Su una questione, però, vorrei richiamare la sua attenzione nel concludere il mio intervento: lei diceva che sarebbe interessante soffermarsi sul fenomeno dei megayacht. È vero, sarebbe molto interessante, perché si tratta di un settore trainante: si vendono e si costruiscono sempre più di questi megayacht. Ebbene, io avrei una piccola chiave di lettura, certamente estemporanea e improvvisata, di questo fenomeno: questo è un settore in espansione perché il modello di sviluppo che chiamiamo «globalizzazione neoliberista» genera diseguaglianza e radicalizzazione della polarizzazione. D'altra parte, è sufficiente leggere i rapporti che l'Istat compila rispetto al nostro Paese.
Temo che la scelta di andare in Borsa, di ricapitalizzarsi attraverso il coinvolgimento del sistema creditizio, di spingere verso una finanziarizzazione vada precisamente in quella stessa direzione.

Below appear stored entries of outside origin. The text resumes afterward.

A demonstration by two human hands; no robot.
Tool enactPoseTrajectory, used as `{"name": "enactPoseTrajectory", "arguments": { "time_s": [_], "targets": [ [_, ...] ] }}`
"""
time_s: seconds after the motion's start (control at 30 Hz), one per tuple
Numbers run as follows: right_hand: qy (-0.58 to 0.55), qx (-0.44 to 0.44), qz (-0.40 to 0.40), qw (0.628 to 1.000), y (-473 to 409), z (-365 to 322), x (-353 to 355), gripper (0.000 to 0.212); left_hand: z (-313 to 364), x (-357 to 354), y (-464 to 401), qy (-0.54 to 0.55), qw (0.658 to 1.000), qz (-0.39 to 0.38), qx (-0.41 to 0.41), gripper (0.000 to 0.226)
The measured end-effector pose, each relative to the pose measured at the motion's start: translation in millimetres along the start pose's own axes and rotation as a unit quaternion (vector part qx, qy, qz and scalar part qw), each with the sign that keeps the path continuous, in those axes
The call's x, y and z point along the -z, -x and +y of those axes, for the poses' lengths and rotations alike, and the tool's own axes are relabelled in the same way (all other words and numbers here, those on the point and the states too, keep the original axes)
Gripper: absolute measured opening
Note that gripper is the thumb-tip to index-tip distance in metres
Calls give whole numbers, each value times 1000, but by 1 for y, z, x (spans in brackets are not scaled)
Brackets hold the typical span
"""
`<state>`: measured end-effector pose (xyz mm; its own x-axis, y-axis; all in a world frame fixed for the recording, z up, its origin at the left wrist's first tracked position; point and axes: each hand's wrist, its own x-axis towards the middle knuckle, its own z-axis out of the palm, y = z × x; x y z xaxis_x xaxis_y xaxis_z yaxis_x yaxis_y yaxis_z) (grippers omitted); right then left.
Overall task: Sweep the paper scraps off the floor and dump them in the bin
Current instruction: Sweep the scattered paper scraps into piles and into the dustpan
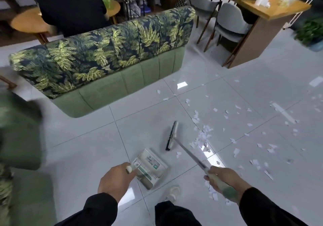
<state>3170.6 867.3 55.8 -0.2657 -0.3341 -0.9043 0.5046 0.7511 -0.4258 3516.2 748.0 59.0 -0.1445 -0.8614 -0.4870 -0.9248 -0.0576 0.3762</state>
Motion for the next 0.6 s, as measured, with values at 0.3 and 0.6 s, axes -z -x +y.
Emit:
{"name": "enactPoseTrajectory", "arguments": {
  "time_s": [0.3,0.6],
  "targets": [
    [111,-45,-24,993,-11,39,47,29,24,-43,62,-3,1000,-2,27,43],
    [244,-8,25,969,-46,-16,206,25,120,-109,74,-8,997,-5,75,36]
  ]
}}
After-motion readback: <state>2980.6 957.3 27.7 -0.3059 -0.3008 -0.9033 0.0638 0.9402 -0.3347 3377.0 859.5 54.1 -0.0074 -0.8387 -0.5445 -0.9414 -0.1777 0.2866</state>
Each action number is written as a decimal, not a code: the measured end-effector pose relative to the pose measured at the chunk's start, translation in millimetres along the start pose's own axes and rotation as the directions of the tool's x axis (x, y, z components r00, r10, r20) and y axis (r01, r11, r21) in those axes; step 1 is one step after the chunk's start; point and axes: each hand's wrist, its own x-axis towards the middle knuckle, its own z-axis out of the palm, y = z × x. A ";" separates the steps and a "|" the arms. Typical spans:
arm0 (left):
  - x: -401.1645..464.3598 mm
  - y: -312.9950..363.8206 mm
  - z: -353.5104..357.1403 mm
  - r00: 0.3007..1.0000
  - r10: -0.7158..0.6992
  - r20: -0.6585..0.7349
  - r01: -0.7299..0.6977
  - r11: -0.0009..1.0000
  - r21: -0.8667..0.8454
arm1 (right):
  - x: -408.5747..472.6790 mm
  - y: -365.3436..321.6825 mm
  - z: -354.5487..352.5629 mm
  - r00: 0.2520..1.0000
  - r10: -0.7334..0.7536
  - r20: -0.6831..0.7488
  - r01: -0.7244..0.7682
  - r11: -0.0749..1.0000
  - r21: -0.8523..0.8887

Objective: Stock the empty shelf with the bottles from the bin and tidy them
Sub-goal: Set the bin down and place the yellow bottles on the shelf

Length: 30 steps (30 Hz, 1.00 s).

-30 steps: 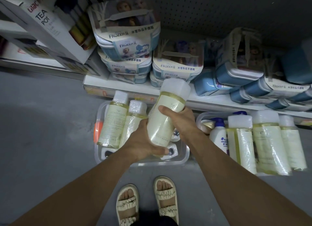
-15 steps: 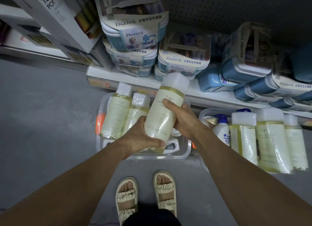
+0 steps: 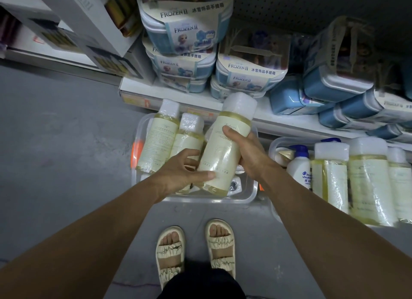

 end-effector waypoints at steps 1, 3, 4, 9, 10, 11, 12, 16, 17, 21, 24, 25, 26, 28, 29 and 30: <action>-0.3 -3.1 -1.6 0.998 -0.009 -0.058 0.009 1.000 0.002 | 0.4 1.5 -2.1 1.000 0.000 -0.018 0.000 1.000 -0.027; 2.5 -13.3 -4.0 0.972 -0.007 -0.234 0.015 0.999 0.033 | 2.3 5.0 -8.1 0.998 0.001 -0.066 -0.004 0.998 -0.056; 4.8 -19.0 -5.1 0.946 0.000 -0.325 0.025 0.997 0.072 | 3.8 6.9 -11.3 0.995 0.009 -0.097 -0.015 0.998 -0.066; 27.5 -37.7 0.6 0.875 0.036 -0.482 0.162 0.918 0.363 | 9.7 17.9 -20.2 0.989 0.022 -0.149 -0.036 0.995 -0.095; 33.2 -39.9 4.9 0.871 0.041 -0.490 0.184 0.897 0.402 | 11.1 21.0 -21.0 0.988 0.023 -0.151 -0.037 0.995 -0.091; 39.0 -42.3 9.5 0.865 0.047 -0.500 0.202 0.880 0.431 | 12.6 23.8 -21.4 0.988 0.024 -0.154 -0.038 0.995 -0.089; 45.1 -44.6 14.5 0.855 0.054 -0.515 0.218 0.864 0.453 | 15.7 27.5 -22.3 0.987 0.027 -0.157 -0.041 0.995 -0.088; 66.3 -51.6 34.9 0.776 0.115 -0.620 0.342 0.750 0.567 | 27.3 40.1 -24.6 0.988 0.041 -0.149 -0.056 0.994 -0.091; 71.4 -54.4 39.9 0.757 0.126 -0.641 0.383 0.709 0.592 | 29.8 42.8 -25.7 0.988 0.040 -0.147 -0.054 0.994 -0.092; 87.8 -68.9 49.7 0.666 0.213 -0.715 0.510 0.570 0.645 | 37.8 50.0 -29.7 0.991 0.026 -0.132 -0.039 0.995 -0.095; 88.1 -70.0 46.0 0.687 0.235 -0.688 0.486 0.555 0.675 | 43.2 53.7 -32.8 0.991 0.018 -0.134 -0.032 0.994 -0.108; 86.7 -68.7 44.7 0.702 0.228 -0.675 0.464 0.573 0.676 | 44.1 54.2 -33.8 0.991 0.017 -0.136 -0.032 0.993 -0.112; 84.3 -66.6 44.1 0.710 0.225 -0.668 0.442 0.596 0.671 | 44.5 54.2 -34.5 0.991 0.017 -0.136 -0.033 0.993 -0.115; 80.5 -64.3 45.3 0.710 0.238 -0.662 0.404 0.632 0.661 | 44.7 53.9 -35.7 0.990 0.023 -0.138 -0.039 0.992 -0.117; 79.8 -63.9 47.4 0.709 0.252 -0.658 0.394 0.632 0.667 | 44.2 53.1 -36.3 0.989 0.026 -0.143 -0.043 0.992 -0.117; 79.1 -62.1 50.3 0.714 0.269 -0.647 0.381 0.625 0.681 | 43.8 52.2 -36.8 0.989 0.029 -0.148 -0.047 0.992 -0.119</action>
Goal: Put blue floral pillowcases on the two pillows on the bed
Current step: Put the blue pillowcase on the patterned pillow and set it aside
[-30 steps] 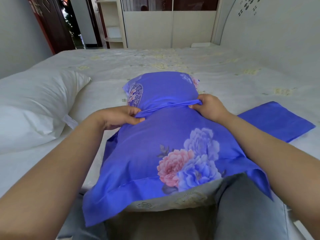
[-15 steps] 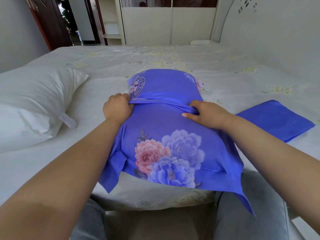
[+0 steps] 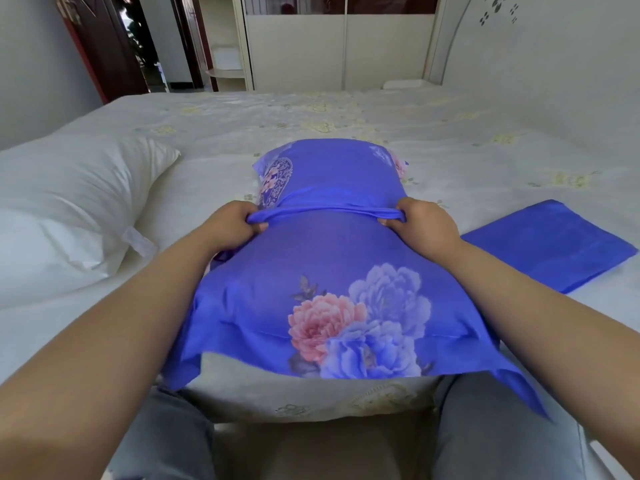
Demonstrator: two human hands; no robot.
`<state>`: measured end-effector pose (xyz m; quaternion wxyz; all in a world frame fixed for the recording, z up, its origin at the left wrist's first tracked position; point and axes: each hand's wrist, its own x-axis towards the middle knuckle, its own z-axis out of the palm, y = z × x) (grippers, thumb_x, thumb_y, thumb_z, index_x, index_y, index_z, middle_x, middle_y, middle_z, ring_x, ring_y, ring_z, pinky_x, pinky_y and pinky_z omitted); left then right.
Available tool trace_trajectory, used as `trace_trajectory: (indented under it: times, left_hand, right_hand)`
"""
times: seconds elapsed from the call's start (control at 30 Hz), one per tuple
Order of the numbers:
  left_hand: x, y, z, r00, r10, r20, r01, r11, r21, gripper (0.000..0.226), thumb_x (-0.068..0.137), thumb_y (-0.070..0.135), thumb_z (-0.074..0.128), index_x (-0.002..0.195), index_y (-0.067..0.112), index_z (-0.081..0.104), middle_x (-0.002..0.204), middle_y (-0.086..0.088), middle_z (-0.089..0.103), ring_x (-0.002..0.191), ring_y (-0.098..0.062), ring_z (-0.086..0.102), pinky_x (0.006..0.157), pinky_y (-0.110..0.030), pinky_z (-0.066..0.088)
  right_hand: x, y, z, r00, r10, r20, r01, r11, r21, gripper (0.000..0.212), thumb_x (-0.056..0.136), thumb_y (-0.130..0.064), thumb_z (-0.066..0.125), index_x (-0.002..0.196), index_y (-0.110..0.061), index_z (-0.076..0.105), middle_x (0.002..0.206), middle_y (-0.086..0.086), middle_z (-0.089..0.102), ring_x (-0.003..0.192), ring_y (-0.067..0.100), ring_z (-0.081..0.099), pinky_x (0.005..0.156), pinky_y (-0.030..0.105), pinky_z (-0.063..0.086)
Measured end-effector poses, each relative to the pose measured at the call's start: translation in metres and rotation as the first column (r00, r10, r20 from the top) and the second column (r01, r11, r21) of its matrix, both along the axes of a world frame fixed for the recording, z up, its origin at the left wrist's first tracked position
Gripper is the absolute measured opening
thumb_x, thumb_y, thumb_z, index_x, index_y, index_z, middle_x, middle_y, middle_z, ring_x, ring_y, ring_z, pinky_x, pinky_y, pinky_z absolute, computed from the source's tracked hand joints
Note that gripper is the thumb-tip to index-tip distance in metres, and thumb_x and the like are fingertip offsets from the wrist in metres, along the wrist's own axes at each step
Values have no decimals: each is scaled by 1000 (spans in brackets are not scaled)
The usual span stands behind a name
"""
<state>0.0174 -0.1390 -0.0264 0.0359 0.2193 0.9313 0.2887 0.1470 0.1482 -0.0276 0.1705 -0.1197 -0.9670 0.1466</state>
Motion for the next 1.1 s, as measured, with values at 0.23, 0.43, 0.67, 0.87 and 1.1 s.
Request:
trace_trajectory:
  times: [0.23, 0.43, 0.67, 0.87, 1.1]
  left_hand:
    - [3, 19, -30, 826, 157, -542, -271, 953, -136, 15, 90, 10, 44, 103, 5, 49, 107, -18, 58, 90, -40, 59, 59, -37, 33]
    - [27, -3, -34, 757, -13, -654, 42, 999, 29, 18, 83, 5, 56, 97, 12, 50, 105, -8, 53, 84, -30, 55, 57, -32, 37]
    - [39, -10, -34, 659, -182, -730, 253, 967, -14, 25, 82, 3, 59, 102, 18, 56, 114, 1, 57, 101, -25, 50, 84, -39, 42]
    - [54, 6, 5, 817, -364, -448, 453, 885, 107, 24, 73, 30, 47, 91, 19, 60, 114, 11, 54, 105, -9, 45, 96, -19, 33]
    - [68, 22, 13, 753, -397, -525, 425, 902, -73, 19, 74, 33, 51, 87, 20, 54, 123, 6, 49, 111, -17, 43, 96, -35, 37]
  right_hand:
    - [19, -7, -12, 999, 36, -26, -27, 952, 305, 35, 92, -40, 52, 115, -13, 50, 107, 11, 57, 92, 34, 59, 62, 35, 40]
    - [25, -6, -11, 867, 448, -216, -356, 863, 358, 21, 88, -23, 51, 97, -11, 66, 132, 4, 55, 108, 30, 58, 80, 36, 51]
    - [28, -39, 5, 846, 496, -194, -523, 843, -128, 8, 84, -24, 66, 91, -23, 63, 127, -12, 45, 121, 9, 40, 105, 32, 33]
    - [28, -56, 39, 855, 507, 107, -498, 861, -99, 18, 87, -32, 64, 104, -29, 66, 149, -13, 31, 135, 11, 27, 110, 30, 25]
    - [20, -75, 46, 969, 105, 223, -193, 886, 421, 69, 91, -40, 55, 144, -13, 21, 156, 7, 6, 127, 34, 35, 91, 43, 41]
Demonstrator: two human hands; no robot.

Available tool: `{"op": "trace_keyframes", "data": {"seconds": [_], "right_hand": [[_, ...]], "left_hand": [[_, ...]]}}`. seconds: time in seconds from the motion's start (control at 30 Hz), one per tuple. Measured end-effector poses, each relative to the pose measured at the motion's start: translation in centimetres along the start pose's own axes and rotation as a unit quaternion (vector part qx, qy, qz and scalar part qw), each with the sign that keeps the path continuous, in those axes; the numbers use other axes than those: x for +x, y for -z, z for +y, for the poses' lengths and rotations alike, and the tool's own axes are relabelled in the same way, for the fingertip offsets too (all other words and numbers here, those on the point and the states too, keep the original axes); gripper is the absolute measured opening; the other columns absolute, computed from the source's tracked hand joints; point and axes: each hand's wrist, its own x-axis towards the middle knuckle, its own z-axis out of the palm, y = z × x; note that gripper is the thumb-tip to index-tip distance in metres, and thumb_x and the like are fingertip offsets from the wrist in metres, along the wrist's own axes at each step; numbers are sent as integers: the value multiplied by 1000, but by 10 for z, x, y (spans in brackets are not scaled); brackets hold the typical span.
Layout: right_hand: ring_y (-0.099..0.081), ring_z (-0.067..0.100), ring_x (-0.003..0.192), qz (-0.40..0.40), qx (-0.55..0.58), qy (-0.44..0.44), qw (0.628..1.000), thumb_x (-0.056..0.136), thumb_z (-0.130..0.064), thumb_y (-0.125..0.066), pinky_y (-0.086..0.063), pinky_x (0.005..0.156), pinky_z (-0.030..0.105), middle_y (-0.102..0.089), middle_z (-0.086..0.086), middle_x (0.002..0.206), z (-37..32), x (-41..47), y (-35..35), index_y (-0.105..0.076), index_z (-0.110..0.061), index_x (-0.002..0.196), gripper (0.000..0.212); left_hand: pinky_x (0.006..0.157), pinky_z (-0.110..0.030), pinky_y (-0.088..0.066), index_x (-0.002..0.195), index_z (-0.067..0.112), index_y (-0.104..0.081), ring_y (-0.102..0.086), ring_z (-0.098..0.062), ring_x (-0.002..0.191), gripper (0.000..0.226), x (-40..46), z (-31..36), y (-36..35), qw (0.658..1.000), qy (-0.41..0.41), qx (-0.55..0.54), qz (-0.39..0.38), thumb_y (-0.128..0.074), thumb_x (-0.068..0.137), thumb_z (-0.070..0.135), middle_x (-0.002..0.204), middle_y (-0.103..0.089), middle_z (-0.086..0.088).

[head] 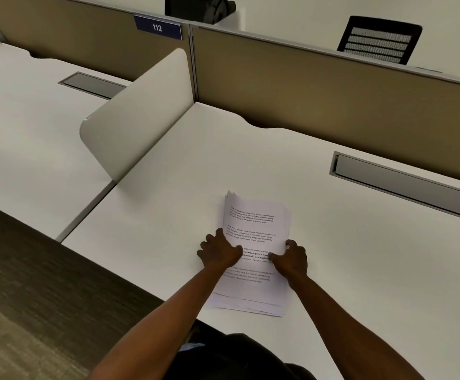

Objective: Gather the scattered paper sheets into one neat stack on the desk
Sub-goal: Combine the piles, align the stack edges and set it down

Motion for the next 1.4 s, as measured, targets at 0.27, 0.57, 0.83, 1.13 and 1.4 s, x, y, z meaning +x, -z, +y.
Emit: {"op": "trace_keyframes", "data": {"seconds": [0.27, 0.57, 0.83, 1.13, 1.4], "right_hand": [[-52, 33, 122, 2, -19, 14, 1000, 75, -14, -74, -46, 99, 37, -47, 18, 134, 3, -1, -2, -40, -9, 142, 76], [-52, 34, 120, 14, -37, 26, 999, 74, -14, -72, -47, 99, 39, -48, 19, 132, 4, 0, -5, -41, -9, 141, 74], [-51, 35, 120, 14, -44, 31, 998, 74, -13, -71, -46, 99, 39, -47, 19, 131, 5, 1, -5, -41, -8, 140, 73], [-51, 33, 119, 7, -23, 39, 999, 74, -14, -69, -46, 98, 37, -46, 18, 131, 9, 0, -4, -41, -9, 140, 72], [-54, 33, 119, 0, 7, 40, 999, 77, -32, -72, -49, 100, 45, -50, 17, 134, 14, 6, -5, -43, -10, 139, 72]], "left_hand": [[107, -49, -33, 146, 29, -25, -48, -37, 124, 82, 4, 2, 1, 996, 18, -83, 5, -68, 78, 44, 133, -50, -16], [98, -44, -53, 137, 17, -39, -62, -31, 111, 74, 19, -4, 15, 932, 78, -351, -52, -79, 77, 31, 126, -62, -12], [91, -47, -56, 117, -3, -62, -66, -38, 104, 52, 35, -5, 25, 911, 132, -384, -75, -81, 78, 26, 115, -67, -20], [74, -31, -52, 129, 12, -44, -63, -26, 90, 36, -3, 11, 13, 969, -55, -242, -18, -51, 94, 10, 117, -65, -13], [73, -37, -56, 138, 22, -37, -68, -33, 91, 53, -36, 35, 3, 978, -179, -81, 64, -49, 89, 9, 107, -68, -12]]}}
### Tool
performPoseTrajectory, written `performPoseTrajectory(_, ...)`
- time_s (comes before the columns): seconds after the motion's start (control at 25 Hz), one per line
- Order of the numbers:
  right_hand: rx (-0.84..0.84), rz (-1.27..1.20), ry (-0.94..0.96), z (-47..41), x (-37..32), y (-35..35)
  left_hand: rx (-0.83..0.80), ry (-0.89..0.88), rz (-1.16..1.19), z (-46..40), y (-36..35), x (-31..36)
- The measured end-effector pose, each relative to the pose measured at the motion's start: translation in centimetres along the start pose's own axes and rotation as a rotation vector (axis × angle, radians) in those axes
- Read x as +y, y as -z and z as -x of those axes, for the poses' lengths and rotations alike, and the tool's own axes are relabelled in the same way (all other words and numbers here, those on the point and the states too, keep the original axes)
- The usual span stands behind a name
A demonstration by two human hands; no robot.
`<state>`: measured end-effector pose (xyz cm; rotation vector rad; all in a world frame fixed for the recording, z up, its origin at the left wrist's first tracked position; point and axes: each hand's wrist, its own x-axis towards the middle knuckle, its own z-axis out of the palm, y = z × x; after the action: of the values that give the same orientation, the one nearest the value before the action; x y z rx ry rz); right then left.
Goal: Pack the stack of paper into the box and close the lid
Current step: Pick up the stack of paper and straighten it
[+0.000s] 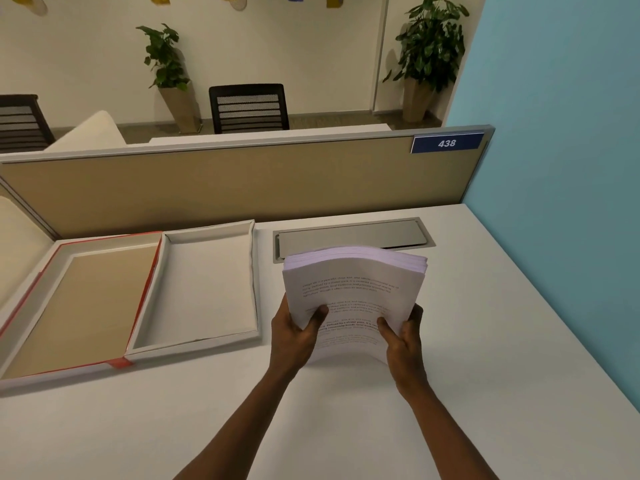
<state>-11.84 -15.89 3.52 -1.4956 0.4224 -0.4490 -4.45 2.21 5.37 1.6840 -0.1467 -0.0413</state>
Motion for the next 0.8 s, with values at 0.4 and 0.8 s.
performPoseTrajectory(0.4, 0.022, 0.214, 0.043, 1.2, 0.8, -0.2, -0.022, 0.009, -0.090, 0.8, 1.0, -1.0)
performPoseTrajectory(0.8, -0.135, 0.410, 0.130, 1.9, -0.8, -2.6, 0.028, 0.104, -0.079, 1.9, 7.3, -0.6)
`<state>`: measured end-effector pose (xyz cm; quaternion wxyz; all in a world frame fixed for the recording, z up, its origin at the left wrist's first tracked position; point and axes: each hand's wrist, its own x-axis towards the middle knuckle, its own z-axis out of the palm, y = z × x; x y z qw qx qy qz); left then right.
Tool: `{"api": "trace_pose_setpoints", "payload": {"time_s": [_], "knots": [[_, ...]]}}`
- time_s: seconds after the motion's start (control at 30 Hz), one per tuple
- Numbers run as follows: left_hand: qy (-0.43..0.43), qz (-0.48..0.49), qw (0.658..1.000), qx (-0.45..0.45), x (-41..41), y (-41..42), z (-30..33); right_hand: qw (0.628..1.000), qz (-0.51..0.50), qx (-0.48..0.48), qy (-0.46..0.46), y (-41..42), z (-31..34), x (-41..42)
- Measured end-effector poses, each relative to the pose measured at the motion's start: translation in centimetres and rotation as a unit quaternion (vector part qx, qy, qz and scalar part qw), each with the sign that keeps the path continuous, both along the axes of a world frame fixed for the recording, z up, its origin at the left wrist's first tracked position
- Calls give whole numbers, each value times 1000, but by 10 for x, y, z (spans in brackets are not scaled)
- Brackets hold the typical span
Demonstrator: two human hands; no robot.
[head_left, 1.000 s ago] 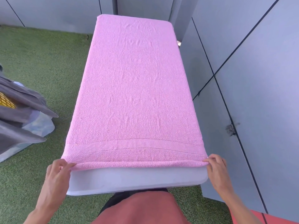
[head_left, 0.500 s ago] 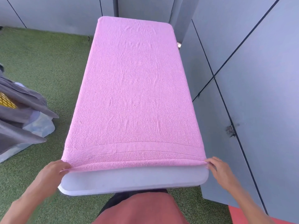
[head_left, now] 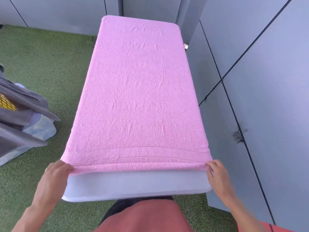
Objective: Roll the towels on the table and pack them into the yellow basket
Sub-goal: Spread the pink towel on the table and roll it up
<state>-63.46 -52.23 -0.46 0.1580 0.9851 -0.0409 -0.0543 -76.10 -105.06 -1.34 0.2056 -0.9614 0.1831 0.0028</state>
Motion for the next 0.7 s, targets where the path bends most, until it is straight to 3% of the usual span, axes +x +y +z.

Naturalmente speriamo di no, per quanto riguarda la specifica attività oggetto della nostra interpellanza, ma ho il timore, invece, che le nostre preoccupazioni siano fondate.
Ad ogni modo, signor sottosegretario - e torno a ringraziarla -, lei ha in questa sede proferito impegni molto solenni e si è impegnato a nome del Governo. L'aula parlamentare è una sede che, benché oggi sotto attacco, rimane essenziale per la nostra vita civile e per la nostra democrazia, e gli impegni proferiti in questa sede sono come scritti nella pietra: noi vi chiediamo di assumerli e di considerarli come precisi ed inderogabili obblighi.